Four Percent Of Babies Born On Due Date
When you discover you’re pregnant, you’re given a due date that is calculated based on your last menstrual period. This is based on conventional knowledge that most pregnancies last around 40 weeks -- in other words, when you turn 40 weeks, that day is your due date. However, a new study has determined that the window for safe baby delivery is actually five weeks long, which confirms what many moms and most doctors already knew -- your due “date” window goes from around 37 to 42 weeks.
A due “month,” plus a week
When you calculate your due date, or are handed one by your care provider, you understandably become fixated on that date, even if you are told or already understand that babies can and do arrive before and after this date. As your pregnancy wears on, you’re asked numerous times what your due date is, and you're relegated with stories about moms going “late” and being induced, which can worry you -- what if you go past your due date?

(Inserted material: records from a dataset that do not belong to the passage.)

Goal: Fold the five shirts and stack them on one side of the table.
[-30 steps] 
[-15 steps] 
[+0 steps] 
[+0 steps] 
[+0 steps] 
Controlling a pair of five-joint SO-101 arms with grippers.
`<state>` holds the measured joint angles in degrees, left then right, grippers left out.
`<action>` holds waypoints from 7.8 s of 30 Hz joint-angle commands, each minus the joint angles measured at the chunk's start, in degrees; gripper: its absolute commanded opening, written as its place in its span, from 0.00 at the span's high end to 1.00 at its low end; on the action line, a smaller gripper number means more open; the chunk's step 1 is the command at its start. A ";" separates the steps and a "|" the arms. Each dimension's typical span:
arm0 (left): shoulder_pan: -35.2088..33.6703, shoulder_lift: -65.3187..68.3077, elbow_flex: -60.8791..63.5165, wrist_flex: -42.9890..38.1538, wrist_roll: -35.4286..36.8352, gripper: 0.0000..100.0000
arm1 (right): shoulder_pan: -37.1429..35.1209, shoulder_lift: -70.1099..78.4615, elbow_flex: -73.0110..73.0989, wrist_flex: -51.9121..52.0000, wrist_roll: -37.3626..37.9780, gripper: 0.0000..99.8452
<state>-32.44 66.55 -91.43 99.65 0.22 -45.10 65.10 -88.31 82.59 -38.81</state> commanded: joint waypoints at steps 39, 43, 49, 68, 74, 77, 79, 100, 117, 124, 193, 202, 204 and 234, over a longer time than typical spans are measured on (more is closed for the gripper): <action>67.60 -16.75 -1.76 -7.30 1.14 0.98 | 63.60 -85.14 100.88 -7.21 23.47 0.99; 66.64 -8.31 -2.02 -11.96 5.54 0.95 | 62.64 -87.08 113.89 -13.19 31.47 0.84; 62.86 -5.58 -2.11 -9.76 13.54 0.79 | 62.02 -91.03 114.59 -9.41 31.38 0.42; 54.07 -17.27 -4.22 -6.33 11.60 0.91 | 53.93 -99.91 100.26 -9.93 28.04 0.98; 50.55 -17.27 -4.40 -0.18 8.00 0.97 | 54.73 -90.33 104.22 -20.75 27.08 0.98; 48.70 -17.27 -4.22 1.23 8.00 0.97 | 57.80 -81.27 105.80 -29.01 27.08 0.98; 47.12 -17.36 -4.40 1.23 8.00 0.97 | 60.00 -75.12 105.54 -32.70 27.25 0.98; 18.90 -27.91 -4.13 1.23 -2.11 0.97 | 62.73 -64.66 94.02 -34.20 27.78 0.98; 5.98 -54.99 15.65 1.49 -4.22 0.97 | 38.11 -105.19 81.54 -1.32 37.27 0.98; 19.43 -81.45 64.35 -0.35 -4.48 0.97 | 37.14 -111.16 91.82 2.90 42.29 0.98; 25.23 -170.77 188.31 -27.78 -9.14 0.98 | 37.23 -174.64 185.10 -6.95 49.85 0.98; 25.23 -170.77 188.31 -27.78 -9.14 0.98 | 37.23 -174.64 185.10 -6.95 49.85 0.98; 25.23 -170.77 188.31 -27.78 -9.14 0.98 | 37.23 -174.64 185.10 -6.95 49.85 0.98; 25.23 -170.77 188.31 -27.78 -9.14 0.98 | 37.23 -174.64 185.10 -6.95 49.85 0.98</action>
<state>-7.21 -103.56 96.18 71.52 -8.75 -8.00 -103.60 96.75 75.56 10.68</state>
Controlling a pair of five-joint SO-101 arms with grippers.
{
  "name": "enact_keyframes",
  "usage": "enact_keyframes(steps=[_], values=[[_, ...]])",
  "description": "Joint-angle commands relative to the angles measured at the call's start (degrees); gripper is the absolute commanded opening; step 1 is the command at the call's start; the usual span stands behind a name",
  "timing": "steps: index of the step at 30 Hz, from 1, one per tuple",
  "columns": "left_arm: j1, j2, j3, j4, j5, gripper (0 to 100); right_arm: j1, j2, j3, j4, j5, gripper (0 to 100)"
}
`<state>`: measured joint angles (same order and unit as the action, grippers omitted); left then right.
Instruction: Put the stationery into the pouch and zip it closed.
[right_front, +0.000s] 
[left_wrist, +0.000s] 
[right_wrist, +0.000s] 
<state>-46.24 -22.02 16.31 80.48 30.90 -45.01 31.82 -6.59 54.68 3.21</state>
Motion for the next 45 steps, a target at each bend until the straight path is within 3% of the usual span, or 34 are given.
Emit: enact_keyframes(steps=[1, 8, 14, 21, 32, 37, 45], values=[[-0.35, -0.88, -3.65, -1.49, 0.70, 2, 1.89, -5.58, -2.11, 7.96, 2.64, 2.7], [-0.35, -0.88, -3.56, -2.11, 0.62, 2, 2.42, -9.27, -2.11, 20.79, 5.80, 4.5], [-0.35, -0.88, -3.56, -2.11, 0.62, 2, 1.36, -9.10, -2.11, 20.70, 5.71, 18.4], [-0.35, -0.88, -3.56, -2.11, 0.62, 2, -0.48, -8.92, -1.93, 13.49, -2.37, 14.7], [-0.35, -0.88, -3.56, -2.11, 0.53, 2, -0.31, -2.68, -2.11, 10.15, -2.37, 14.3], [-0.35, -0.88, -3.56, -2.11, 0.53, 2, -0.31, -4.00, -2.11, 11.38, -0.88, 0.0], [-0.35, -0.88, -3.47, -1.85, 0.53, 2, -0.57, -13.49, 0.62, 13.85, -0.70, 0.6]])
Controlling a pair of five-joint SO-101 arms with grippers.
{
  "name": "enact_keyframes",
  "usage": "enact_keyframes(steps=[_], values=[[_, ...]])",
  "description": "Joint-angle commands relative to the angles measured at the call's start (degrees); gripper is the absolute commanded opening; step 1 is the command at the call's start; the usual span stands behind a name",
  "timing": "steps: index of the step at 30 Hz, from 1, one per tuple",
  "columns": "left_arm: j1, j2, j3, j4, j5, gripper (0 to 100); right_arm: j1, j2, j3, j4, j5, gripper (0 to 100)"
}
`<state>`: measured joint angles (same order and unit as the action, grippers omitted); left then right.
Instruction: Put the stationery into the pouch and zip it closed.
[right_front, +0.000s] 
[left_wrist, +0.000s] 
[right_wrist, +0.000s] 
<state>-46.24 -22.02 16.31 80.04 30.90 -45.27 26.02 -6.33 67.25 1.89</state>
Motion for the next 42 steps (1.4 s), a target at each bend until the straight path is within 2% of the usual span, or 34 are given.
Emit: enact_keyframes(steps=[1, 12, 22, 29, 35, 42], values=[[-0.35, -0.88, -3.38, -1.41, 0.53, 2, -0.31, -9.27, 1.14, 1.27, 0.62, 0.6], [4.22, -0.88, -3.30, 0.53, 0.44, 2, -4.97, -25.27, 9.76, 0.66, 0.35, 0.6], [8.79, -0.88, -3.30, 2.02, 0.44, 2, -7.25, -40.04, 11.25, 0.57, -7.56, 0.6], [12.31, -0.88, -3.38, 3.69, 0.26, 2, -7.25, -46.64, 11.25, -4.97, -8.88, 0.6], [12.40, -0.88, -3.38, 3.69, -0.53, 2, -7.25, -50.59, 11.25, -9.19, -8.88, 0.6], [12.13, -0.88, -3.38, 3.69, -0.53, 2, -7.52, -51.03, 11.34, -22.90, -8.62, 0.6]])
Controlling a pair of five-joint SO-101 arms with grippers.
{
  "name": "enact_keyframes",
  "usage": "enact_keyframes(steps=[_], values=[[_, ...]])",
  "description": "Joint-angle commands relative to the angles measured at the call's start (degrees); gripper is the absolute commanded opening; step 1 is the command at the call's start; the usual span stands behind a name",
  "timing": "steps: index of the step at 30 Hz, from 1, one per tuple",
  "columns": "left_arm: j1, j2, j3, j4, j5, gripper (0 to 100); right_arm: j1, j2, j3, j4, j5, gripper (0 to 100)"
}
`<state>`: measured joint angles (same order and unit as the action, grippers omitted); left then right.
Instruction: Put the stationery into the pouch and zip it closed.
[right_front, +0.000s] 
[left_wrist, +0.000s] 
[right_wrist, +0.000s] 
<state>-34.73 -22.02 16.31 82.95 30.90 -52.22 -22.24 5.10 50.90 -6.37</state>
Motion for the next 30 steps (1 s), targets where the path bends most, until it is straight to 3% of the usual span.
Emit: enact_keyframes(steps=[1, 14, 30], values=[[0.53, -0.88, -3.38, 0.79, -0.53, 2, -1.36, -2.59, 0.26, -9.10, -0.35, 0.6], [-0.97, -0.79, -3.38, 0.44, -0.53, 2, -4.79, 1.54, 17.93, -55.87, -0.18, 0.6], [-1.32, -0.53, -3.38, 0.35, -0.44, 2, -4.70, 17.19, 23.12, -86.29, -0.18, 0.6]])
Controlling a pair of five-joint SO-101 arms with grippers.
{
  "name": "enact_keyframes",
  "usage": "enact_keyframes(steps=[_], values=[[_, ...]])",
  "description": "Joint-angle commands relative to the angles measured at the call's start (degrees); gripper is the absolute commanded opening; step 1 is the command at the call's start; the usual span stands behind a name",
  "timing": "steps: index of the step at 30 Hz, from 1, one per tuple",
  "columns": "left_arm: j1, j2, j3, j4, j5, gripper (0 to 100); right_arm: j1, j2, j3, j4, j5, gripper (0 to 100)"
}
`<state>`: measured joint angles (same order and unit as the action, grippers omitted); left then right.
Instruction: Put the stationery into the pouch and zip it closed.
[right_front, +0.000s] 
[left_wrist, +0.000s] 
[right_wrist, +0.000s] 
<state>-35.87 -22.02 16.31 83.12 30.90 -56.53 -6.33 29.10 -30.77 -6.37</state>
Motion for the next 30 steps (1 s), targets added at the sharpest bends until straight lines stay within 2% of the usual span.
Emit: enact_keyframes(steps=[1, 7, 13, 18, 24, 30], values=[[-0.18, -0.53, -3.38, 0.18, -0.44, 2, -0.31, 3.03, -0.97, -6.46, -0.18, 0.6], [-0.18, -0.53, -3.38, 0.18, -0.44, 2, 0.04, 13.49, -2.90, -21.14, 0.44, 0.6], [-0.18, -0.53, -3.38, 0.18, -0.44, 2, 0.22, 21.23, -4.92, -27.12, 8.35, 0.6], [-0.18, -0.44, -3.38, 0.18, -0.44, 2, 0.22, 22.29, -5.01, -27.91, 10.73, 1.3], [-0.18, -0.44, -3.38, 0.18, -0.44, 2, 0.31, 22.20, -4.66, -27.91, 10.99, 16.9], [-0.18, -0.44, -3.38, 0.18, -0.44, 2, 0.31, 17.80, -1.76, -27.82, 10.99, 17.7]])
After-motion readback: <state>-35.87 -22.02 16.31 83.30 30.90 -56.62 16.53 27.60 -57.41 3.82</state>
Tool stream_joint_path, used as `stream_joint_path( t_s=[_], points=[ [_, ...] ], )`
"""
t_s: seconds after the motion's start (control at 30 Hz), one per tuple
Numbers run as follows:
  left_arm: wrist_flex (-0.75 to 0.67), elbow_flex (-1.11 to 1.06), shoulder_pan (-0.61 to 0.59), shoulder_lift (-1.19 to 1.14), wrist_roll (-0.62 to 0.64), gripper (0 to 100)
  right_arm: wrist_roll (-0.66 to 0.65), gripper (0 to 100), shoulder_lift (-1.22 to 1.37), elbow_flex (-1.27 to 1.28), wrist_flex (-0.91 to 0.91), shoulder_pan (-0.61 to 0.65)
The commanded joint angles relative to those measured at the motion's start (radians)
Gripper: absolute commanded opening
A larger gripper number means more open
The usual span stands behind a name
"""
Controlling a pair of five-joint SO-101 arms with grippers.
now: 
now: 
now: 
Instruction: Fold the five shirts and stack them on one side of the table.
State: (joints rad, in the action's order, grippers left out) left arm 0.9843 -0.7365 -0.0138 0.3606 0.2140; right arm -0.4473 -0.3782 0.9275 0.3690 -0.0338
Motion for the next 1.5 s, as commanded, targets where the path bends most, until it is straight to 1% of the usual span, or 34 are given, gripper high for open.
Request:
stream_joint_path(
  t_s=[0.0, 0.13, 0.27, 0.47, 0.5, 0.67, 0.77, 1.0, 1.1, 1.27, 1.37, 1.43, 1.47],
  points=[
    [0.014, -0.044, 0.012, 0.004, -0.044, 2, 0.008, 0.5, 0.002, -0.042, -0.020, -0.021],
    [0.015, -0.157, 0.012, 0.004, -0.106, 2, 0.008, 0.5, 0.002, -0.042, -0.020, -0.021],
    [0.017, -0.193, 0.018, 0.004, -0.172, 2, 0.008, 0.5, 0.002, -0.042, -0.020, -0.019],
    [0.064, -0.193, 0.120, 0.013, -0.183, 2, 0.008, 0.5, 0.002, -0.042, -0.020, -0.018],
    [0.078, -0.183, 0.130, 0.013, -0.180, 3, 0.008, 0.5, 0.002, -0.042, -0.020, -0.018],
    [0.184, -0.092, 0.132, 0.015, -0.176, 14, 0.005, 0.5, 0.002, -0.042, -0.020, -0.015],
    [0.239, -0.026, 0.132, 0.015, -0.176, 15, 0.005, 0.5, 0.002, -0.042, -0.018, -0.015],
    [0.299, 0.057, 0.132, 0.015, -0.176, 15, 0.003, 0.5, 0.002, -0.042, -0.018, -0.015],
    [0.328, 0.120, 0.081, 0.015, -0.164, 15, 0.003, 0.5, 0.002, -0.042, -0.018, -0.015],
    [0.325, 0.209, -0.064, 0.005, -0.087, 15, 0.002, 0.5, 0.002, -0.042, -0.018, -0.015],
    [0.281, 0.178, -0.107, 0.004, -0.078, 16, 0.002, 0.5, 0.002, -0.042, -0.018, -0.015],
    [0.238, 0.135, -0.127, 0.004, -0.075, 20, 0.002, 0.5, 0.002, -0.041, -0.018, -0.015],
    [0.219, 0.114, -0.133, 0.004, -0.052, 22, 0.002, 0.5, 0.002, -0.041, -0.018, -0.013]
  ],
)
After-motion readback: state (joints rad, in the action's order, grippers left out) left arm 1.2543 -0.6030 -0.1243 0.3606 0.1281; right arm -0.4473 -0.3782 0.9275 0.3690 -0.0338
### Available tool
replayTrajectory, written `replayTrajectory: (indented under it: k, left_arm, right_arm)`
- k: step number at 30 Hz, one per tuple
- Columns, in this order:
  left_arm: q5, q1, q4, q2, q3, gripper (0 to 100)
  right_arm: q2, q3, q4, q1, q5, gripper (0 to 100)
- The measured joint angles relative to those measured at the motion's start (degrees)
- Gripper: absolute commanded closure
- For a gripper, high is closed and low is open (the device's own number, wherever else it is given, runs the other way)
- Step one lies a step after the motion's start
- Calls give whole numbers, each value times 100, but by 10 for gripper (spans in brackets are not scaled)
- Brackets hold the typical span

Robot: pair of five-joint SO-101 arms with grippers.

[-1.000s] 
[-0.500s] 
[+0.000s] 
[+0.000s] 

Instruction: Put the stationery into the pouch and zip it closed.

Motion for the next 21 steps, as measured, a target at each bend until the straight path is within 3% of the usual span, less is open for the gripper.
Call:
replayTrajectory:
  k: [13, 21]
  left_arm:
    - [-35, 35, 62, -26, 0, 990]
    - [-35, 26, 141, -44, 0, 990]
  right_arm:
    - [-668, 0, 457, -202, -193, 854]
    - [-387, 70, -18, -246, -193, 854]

It’s long been known that women can safely deliver anywhere from 37 to 42 weeks (and sometimes beyond), but that has often attributed to not being able to pinpoint the actual date of conception, which can lead to a little give or take when it comes to a “textbook” 40-week pregnancy. The truth is, only four percent of babies make their entry on their due date!
However, when researchers were able to determine the conception date, they discovered the same results -- there is still a five-week window of time where a mom can have her baby. They studied urine samples from 125 moms who had babies in the early 1980s and were able to determine, based on hormone levels, when ovulation took place and therefore when conception occurred. After excluding preterm deliveries, they found the a similar amount of variation -- the length of pregnancy ranged from 38 to 43 weeks from the first day of Mom’s last period.
While this doesn’t change what doctors and moms already know, it does confirm it and sheds a little more light on the variances of human pregnancy. And it really helps to know that your due date isn’t the "end date" and going for two more weeks (or more) is often totally fine.